### DATA EXCERPTS
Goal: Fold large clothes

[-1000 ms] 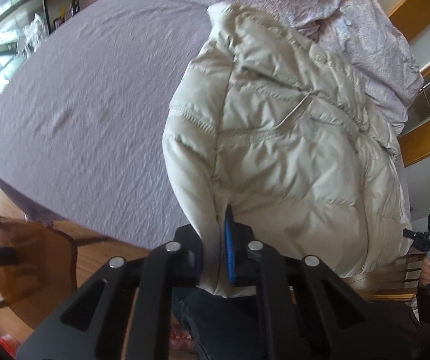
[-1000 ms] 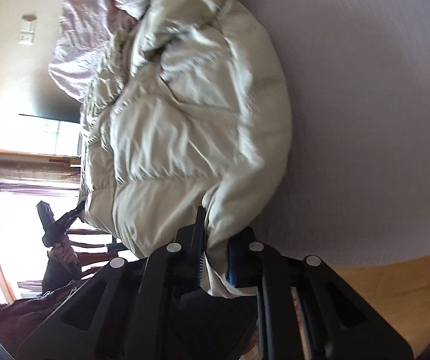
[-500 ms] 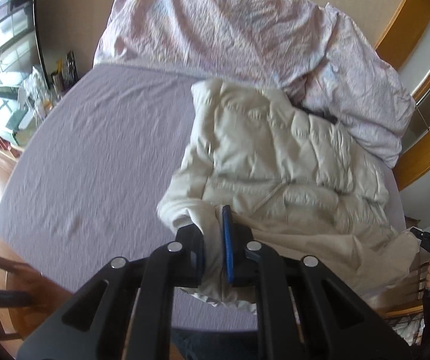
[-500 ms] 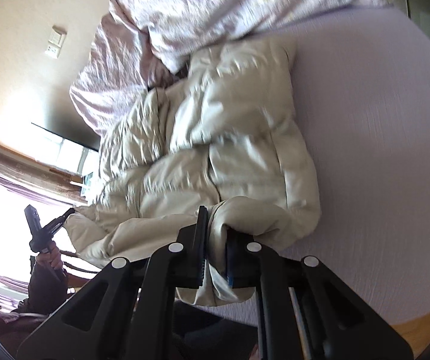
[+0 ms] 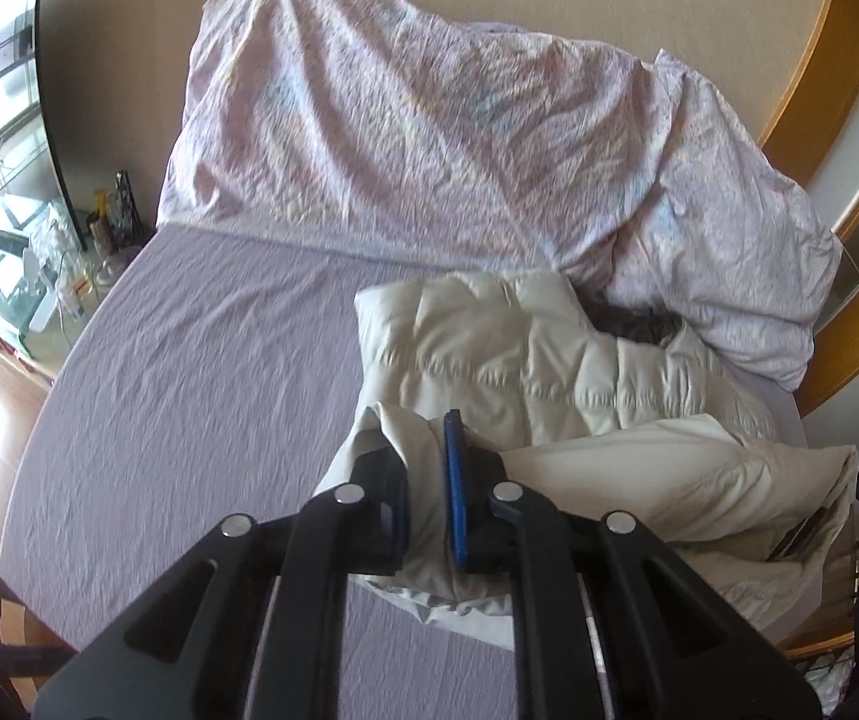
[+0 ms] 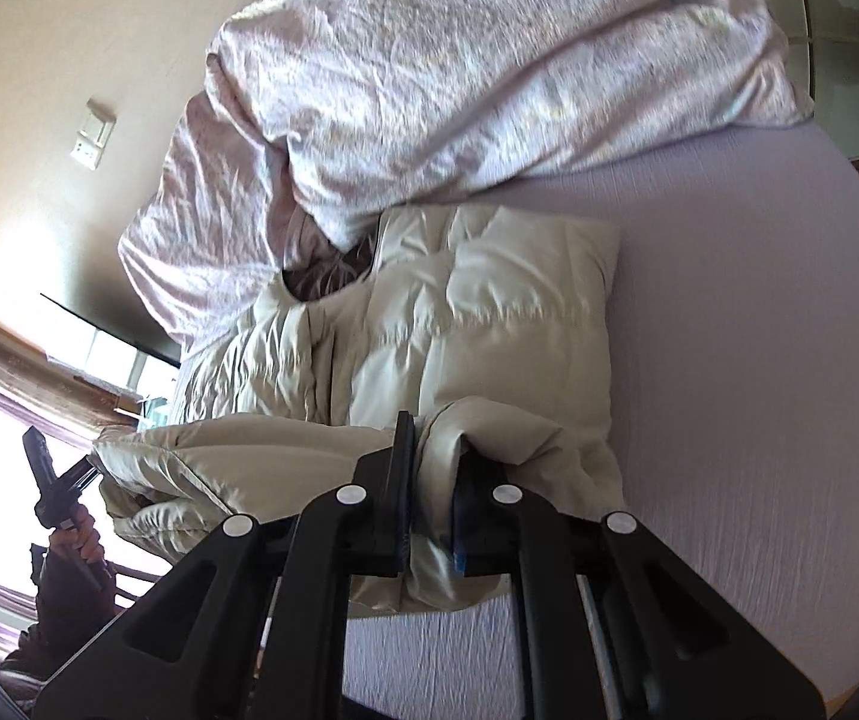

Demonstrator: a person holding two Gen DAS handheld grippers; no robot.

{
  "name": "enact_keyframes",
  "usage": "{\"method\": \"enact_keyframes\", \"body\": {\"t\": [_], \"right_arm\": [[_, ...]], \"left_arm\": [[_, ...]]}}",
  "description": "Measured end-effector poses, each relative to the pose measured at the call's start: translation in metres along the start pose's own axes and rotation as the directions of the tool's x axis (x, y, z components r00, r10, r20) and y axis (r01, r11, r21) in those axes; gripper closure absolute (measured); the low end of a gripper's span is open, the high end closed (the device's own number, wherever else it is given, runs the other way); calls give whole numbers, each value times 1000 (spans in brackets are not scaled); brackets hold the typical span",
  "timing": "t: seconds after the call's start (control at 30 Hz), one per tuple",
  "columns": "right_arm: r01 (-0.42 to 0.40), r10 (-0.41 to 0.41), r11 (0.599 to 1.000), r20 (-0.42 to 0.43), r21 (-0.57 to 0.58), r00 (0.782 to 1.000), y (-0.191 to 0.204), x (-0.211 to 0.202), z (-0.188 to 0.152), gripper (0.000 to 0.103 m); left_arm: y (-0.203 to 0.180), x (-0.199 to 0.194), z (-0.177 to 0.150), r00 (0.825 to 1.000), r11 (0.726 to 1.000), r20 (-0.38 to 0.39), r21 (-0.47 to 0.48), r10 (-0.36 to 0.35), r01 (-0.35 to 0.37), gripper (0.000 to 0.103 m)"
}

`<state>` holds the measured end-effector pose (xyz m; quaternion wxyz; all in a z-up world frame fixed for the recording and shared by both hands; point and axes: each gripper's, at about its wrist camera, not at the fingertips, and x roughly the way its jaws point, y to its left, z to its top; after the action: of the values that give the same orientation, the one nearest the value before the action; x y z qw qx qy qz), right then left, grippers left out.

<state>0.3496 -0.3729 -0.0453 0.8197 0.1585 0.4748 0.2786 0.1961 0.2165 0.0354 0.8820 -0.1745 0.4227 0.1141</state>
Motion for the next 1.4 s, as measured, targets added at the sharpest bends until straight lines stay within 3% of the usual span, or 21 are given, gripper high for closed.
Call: {"method": "enact_keyframes", "body": {"t": [0.47,0.77,1.03,1.4], "right_arm": [[79,-79,997,92,3,993,21,19,57,93],[214,-220,976,181,52,959,30,50,88,93],[280,-296,951,120,132,948,7,105,114,93],[280,-294,936,38,212,955,-33,157,130,92]], "left_arm": [[-7,37,63,1000,1000,14,-6,-3,3,92],[-11,85,99,999,997,-5,-63,37,-37,92],[-6,138,110,994,993,-69,-79,81,-87,89],[0,205,119,982,984,-137,-108,128,-143,87]]}}
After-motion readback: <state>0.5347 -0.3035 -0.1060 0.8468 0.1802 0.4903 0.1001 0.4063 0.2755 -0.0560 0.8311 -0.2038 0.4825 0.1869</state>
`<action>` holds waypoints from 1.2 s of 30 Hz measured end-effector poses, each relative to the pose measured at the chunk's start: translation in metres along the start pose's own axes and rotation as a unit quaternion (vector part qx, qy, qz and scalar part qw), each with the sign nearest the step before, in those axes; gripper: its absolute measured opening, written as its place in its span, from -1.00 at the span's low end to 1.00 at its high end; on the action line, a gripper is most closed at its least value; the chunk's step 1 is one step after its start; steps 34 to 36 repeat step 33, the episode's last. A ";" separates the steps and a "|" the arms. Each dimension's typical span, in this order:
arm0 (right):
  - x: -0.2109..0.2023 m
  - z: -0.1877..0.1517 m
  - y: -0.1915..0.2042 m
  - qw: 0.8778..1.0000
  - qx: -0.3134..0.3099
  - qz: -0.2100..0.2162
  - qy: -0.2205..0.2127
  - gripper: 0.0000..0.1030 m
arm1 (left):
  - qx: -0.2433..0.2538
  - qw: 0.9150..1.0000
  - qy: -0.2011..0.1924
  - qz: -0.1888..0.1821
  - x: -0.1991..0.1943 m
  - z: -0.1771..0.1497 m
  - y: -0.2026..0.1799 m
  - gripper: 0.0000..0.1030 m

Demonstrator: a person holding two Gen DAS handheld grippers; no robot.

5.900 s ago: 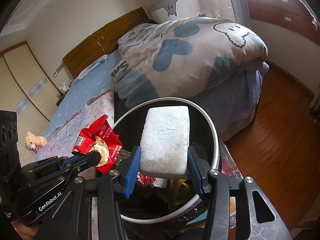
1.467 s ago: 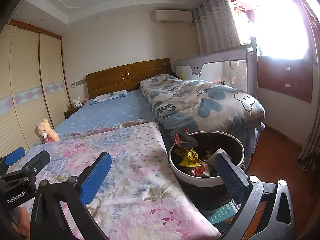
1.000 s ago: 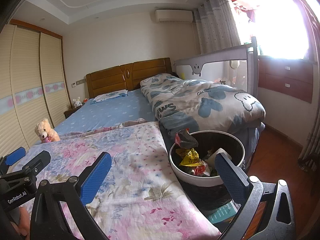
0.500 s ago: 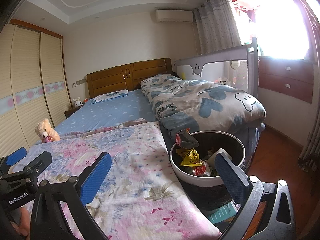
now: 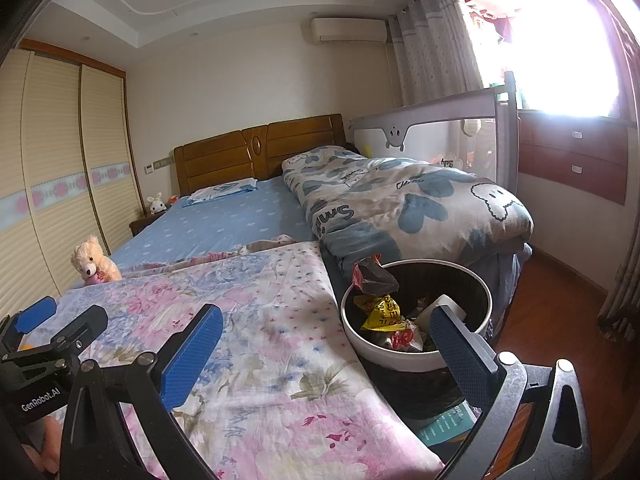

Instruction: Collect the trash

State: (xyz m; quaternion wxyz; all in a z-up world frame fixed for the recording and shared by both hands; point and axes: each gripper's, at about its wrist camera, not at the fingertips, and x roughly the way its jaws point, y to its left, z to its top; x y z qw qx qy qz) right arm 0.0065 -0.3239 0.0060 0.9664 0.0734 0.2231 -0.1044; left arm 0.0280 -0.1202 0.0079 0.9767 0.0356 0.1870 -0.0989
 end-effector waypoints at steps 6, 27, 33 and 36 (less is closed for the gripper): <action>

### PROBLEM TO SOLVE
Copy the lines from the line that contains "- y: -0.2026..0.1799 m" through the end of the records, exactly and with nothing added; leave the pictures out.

### WRITTEN SOLUTION
  - y: -0.2026..0.1799 m
  - gripper: 0.0000..0.1030 m

Demonstrator: a person holding two Gen DAS handheld grippers; no robot.

5.900 s ago: 
1.467 s ago: 
1.000 s ago: 
0.500 s ago: 
now: 

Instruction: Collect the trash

State: (xyz m; quaternion wxyz; all in a z-up world frame fixed for the recording and shared by both hands; point and axes: each gripper's, at about its wrist camera, not at the fingertips, and x roughly the way its jaws point, y to its left, z to its top; x y z qw qx qy qz) right arm 0.0065 -0.3239 0.0060 0.9664 0.0734 0.2231 -0.1044; left arm 0.0280 -0.1202 0.0079 0.9767 0.0356 0.1870 -0.0989
 end-effector waypoints at steps 6, 27, 33 and 36 (less is closed for the gripper): <action>

Nothing else belongs to this exercise.